## [WHAT IS BEING ASKED]
If a line of the data below holds the word "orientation", list it.

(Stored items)
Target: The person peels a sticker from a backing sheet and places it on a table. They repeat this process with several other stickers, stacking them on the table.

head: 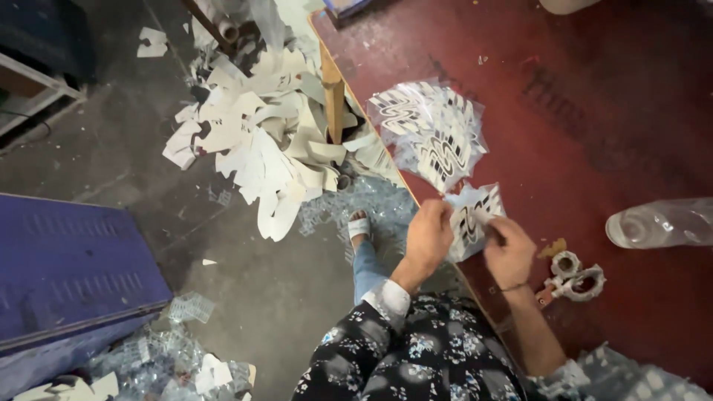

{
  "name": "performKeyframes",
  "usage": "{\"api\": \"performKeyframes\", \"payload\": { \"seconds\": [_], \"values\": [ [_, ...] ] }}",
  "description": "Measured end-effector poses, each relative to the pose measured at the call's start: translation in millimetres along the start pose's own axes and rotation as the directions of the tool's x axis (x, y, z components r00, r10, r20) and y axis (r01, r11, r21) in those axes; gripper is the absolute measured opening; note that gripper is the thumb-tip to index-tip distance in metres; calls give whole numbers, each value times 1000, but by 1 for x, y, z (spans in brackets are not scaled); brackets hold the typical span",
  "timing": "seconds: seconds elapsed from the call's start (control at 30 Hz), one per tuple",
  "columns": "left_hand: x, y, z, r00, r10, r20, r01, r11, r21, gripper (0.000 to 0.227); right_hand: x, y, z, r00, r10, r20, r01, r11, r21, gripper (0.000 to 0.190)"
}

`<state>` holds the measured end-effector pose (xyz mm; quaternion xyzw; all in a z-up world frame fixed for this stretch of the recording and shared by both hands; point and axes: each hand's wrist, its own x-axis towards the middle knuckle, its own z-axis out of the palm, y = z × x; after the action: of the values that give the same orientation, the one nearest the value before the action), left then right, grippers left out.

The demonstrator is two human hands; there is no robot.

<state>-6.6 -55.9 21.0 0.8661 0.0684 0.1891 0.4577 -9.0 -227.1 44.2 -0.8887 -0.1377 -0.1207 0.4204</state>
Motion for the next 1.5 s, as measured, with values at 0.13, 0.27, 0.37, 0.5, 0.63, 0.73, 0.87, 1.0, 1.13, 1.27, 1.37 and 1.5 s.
{"api": "performKeyframes", "payload": {
  "seconds": [0.13, 0.27, 0.37, 0.5, 0.63, 0.73, 0.87, 1.0, 1.13, 1.27, 1.37, 1.5],
  "values": [
    [72, 16, -35, 940, -340, -21, 326, 916, -235, 10, -2, 17, -12, 922, 372, -111, -347, 918, 190, 13],
    [81, 27, -58, 928, 141, -344, -98, 985, 141, 48, 6, 8, -22, 960, 258, -108, -195, 894, 404, 20],
    [34, 6, -31, 984, -160, 83, 134, 957, 257, 27, 9, -9, -24, 966, 219, -139, -169, 937, 305, 33],
    [-4, 4, -18, 984, -107, 141, 64, 957, 282, 46, 0, -1, -1, 992, 127, 12, -126, 991, -47, 37],
    [-1, -4, -16, 991, -101, 92, 77, 969, 235, 39, -15, 9, 26, 938, 24, 346, 50, 978, -204, 64],
    [2, -2, -23, 977, -152, 151, 121, 973, 199, 39, -10, 41, 40, 902, -178, 394, 245, 961, -126, 52],
    [-1, -2, -24, 963, -199, 183, 161, 966, 202, 40, 2, 51, 40, 945, -54, 322, 150, 947, -283, 62],
    [-1, -10, -16, 982, -149, 115, 126, 975, 184, 39, 3, 32, 43, 936, -114, 334, 197, 954, -226, 61],
    [-2, 0, -26, 972, -177, 153, 148, 973, 179, 39, 13, 50, 37, 957, -130, 258, 191, 955, -227, 51],
    [0, -5, -19, 975, -175, 139, 148, 971, 187, 38, 10, 24, 49, 972, -74, 221, 137, 948, -288, 57],
    [-1, -7, -19, 980, -164, 117, 139, 971, 196, 36, 13, 9, 34, 909, -229, 349, 327, 910, -253, 68],
    [-1, 1, -26, 970, -189, 153, 159, 969, 188, 36, 6, 33, 32, 945, -45, 324, 144, 947, -287, 62]
  ]
}}
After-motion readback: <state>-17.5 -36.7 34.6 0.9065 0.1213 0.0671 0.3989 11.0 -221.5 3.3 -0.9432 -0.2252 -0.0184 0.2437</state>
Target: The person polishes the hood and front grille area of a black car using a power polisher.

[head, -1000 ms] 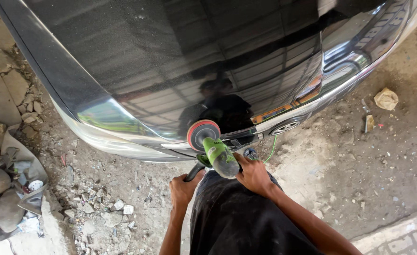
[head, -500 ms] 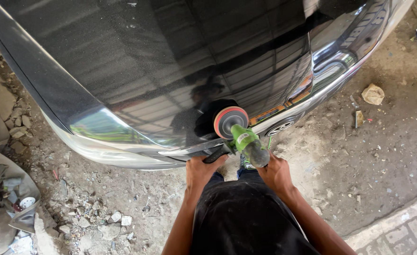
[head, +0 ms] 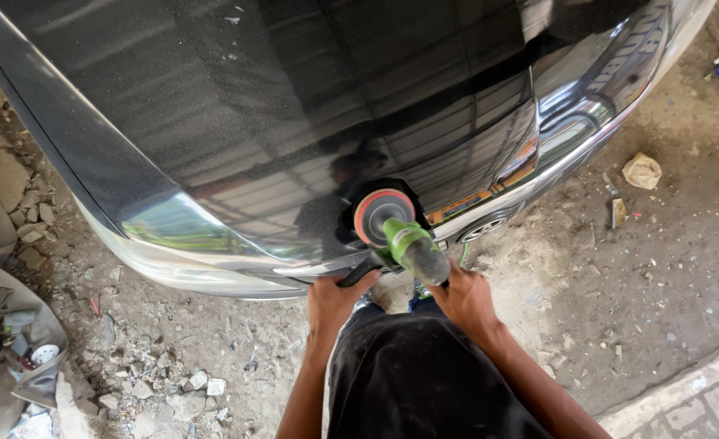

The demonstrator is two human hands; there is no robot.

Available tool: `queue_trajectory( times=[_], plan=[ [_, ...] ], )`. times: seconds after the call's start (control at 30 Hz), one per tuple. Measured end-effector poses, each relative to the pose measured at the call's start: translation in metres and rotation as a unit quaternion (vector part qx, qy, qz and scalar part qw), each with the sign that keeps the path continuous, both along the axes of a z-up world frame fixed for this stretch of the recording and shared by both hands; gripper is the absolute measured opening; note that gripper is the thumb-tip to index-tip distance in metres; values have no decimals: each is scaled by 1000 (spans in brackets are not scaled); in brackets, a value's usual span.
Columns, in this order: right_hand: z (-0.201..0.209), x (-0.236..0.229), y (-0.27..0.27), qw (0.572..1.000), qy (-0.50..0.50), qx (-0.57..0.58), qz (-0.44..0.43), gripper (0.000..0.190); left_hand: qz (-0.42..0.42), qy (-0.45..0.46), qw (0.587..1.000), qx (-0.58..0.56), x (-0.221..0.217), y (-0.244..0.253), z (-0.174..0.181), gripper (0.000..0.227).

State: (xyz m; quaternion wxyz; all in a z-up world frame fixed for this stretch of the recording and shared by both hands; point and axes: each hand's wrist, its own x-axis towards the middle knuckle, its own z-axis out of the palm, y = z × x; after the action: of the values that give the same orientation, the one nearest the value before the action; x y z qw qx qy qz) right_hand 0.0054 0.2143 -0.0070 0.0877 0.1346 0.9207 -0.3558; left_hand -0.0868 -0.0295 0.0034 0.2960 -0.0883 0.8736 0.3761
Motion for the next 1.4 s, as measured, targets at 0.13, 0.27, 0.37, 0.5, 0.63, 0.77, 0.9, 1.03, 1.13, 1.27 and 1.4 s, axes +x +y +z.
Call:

## [WRITTEN RESPONSE]
`<state>` holds the measured end-effector pose (xyz mm; quaternion xyzw; all in a z-up world frame fixed for this stretch of the recording and shared by both hands; point and axes: each hand's wrist, its own x-axis towards the middle knuckle, its own z-axis out of the palm, y = z × x; after the action: of the values that give the same orientation, the one nearest the value before the action), left then right, grippers left out.
State: (xyz m; quaternion wxyz; all in a z-up world frame fixed for this stretch of the recording and shared by both hands; point and axes: each hand's wrist, its own x-axis towards the middle knuckle, its own z-axis out of the palm, y = z × x; after the action: of the values that give the same orientation, the one nearest the value before the action; x y z qw qx qy qz) right_hand 0.0054 0.2143 -0.0070 0.0877 0.1346 0.9207 -0.3558; left_hand -0.0868 -0.0295 0.0034 0.2960 -0.0883 0.8736 0.3761

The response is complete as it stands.